What you have to do
Nothing may be added, dropped, or altered; restate the listing word for word.

[Dataset extract]

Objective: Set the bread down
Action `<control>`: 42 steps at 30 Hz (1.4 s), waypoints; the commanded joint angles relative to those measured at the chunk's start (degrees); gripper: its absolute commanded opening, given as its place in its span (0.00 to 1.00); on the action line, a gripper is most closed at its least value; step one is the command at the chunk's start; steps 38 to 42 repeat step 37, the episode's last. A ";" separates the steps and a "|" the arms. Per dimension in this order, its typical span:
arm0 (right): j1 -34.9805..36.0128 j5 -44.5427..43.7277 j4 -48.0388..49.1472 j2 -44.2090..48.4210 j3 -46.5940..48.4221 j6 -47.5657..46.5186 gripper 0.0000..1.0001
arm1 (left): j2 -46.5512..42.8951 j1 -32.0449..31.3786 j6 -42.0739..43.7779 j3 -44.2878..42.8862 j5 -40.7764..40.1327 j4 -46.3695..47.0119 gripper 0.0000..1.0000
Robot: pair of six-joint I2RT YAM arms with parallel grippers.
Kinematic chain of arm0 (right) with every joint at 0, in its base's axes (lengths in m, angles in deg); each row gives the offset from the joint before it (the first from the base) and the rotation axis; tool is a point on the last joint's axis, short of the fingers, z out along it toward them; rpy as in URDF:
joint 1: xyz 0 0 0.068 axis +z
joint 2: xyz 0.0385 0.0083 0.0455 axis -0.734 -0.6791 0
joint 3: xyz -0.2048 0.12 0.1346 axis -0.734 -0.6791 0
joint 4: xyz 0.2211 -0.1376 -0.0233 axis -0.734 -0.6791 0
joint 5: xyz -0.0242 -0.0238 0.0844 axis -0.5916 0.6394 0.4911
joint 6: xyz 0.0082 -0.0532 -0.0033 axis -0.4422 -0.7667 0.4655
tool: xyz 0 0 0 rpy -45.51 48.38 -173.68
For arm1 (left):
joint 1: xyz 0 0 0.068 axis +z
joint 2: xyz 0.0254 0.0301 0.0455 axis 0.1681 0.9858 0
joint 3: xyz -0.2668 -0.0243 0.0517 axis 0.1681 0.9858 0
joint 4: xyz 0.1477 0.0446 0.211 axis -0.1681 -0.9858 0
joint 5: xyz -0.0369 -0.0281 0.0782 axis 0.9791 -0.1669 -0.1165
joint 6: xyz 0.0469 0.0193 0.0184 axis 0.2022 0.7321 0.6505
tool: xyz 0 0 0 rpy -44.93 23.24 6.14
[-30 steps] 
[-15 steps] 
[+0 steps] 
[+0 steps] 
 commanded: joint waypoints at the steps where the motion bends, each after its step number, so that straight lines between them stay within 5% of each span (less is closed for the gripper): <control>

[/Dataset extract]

The completed task
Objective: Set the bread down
Action `<control>`: 42 steps at 30 Hz (1.4 s), waypoints; the commanded joint angles relative to those measured at the chunk's start (degrees); gripper: its absolute commanded opening, given as its place in its span (0.00 to 1.00); on the action line, a gripper is most closed at its least value; step one is the command at the chunk's start; steps 38 to 42 repeat step 37, the episode's last. A ";" separates the steps and a "|" the arms. Per dimension in this order, its typical span:
arm0 (right): j1 -34.9805..36.0128 j5 -44.5427..43.7277 j4 -48.0388..49.1472 j2 -44.2090..48.4210 j3 -46.5940..48.4221 j6 -47.5657..46.5186 gripper 0.0000..1.0001
arm1 (left): j2 -46.5512..42.8951 j1 -32.0449..31.3786 j6 -42.0739..43.7779 j3 -44.2878..42.8862 j5 -40.7764..40.1327 j4 -46.3695..47.0119 gripper 0.0000..1.0000
Robot: pair of six-joint I2RT YAM arms with parallel grippers.
Kinematic chain of arm0 (right) with every joint at 0, in its base's axes (lengths in m, angles in deg); each row gives the offset from the joint before it (the first from the base) and the rotation axis; tool is a point on the last joint's axis, short of the fingers, z out along it toward them; rpy as in URDF:
joint 1: xyz 0 0 0.068 axis +z
joint 2: xyz 0.0385 0.0083 0.0455 axis -0.734 -0.6791 0
joint 3: xyz -0.2048 0.12 0.1346 axis -0.734 -0.6791 0
joint 4: xyz 0.2211 -0.1376 -0.0233 axis -0.734 -0.6791 0
joint 5: xyz -0.0242 -0.0238 0.0844 axis -0.5916 0.6394 0.4911
joint 6: xyz 0.0082 -0.0532 -0.0033 axis -0.4422 -0.7667 0.4655
tool: xyz 0 0 0 rpy -45.51 48.38 -173.68
For arm1 (left):
joint 1: xyz 0 0 0.068 axis +z
joint 2: xyz 0.0254 0.0301 0.0455 axis 0.1681 0.9858 0
joint 3: xyz -0.2668 -0.0243 0.0517 axis 0.1681 0.9858 0
joint 4: xyz 0.1477 0.0446 0.211 axis -0.1681 -0.9858 0
joint 5: xyz -0.0369 -0.0281 0.0782 axis 0.9791 -0.1669 -0.1165
joint 6: xyz 0.0469 0.0193 0.0184 axis 0.2022 0.7321 0.6505
tool: xyz 0 0 0 rpy -44.93 23.24 6.14
[-30 steps] 
[-15 steps] 
[+0 steps] 
[+0 steps] 
 commanded: joint waypoints at the steps where the motion bends, each after its step number, so that straight lines between them stay within 5% of each span (less is closed for the gripper): <control>

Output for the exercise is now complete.